TASK
Beginning with the opening line, restate the following material exactly, up through the line that contains "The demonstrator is".

_ _ _ _ _ _ _

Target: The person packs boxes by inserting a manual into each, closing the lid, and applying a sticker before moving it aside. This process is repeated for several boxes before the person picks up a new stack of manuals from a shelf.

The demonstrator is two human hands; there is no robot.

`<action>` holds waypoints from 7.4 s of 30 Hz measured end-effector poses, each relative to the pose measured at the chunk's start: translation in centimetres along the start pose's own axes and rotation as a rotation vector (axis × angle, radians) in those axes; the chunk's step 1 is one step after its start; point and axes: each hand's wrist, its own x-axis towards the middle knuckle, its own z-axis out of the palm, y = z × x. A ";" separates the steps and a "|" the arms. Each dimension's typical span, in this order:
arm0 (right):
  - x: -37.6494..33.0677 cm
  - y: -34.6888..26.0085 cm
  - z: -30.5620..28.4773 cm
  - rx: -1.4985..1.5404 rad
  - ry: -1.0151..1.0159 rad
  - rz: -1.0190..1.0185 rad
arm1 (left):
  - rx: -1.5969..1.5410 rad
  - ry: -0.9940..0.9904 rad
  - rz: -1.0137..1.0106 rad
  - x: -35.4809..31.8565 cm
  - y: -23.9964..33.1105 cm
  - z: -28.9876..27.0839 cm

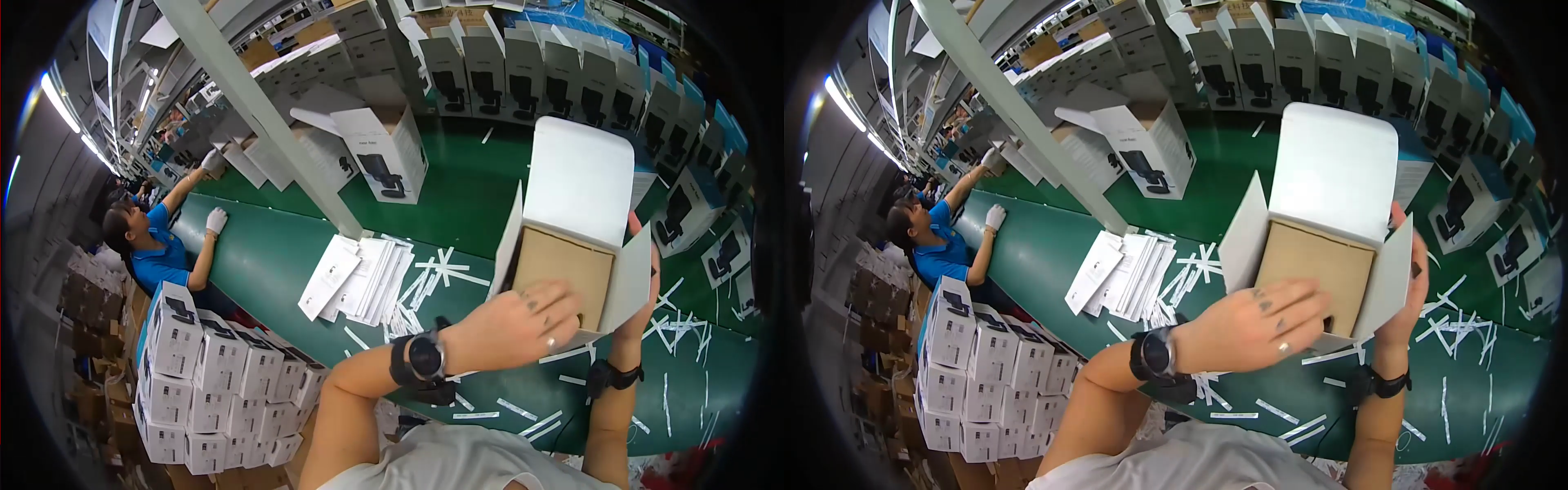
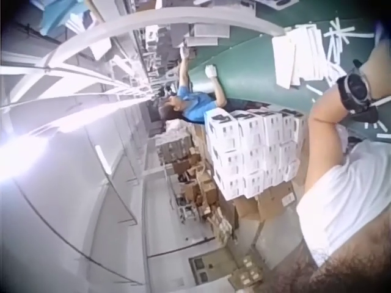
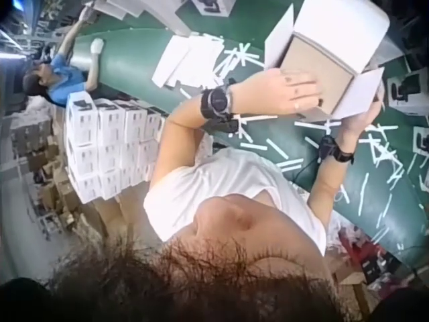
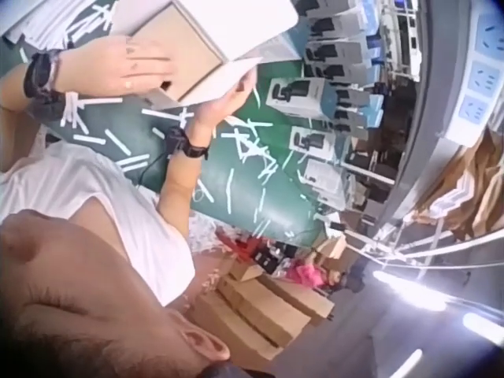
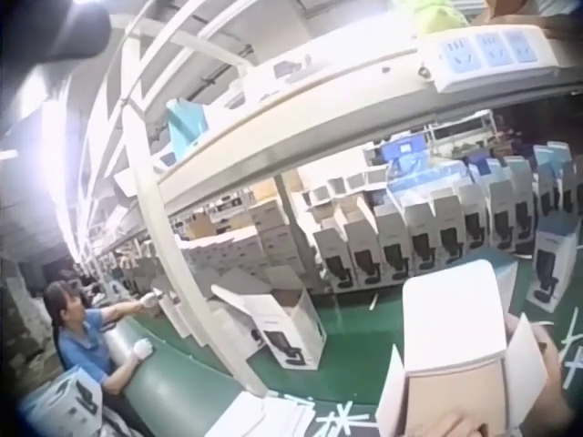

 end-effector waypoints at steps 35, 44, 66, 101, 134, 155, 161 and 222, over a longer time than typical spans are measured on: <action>-0.3 0.0 -1.7 -0.040 -0.190 0.359 | 0.157 1.371 -0.236 8.1 0.8 -9.0; 0.1 -2.6 -2.5 -0.325 -0.118 0.093 | 0.176 0.150 -0.524 1.4 -1.4 -6.6; 1.2 -10.6 -0.4 -1.296 -0.454 -0.064 | 0.132 -0.025 -0.275 0.8 3.1 1.7; 2.7 -8.3 10.4 -0.831 -0.823 0.029 | 0.113 -0.015 -0.105 -0.3 3.0 1.5; 6.5 -12.0 1.0 -0.281 -0.880 0.539 | -0.487 -0.164 -0.156 0.2 -1.0 -1.5; 1.3 -10.9 6.0 -0.778 -0.885 -0.426 | -0.941 0.212 -0.528 -1.7 -0.1 0.7; 1.9 -12.5 1.5 0.019 -0.547 -0.121 | -0.916 0.912 -0.269 -1.0 -0.9 4.6; -0.7 -4.9 -6.3 -0.325 0.092 0.021 | -0.022 0.327 -0.485 16.1 -12.8 19.5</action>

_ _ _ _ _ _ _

RESULT
Target: The person packs boxes by inserting a manual into each, closing the lid, and applying a sticker before moving it aside. This process is repeated for several boxes before the person picks up a new stack of manuals from a shelf.

The demonstrator is two human hands; there is no robot.

That wraps up the answer.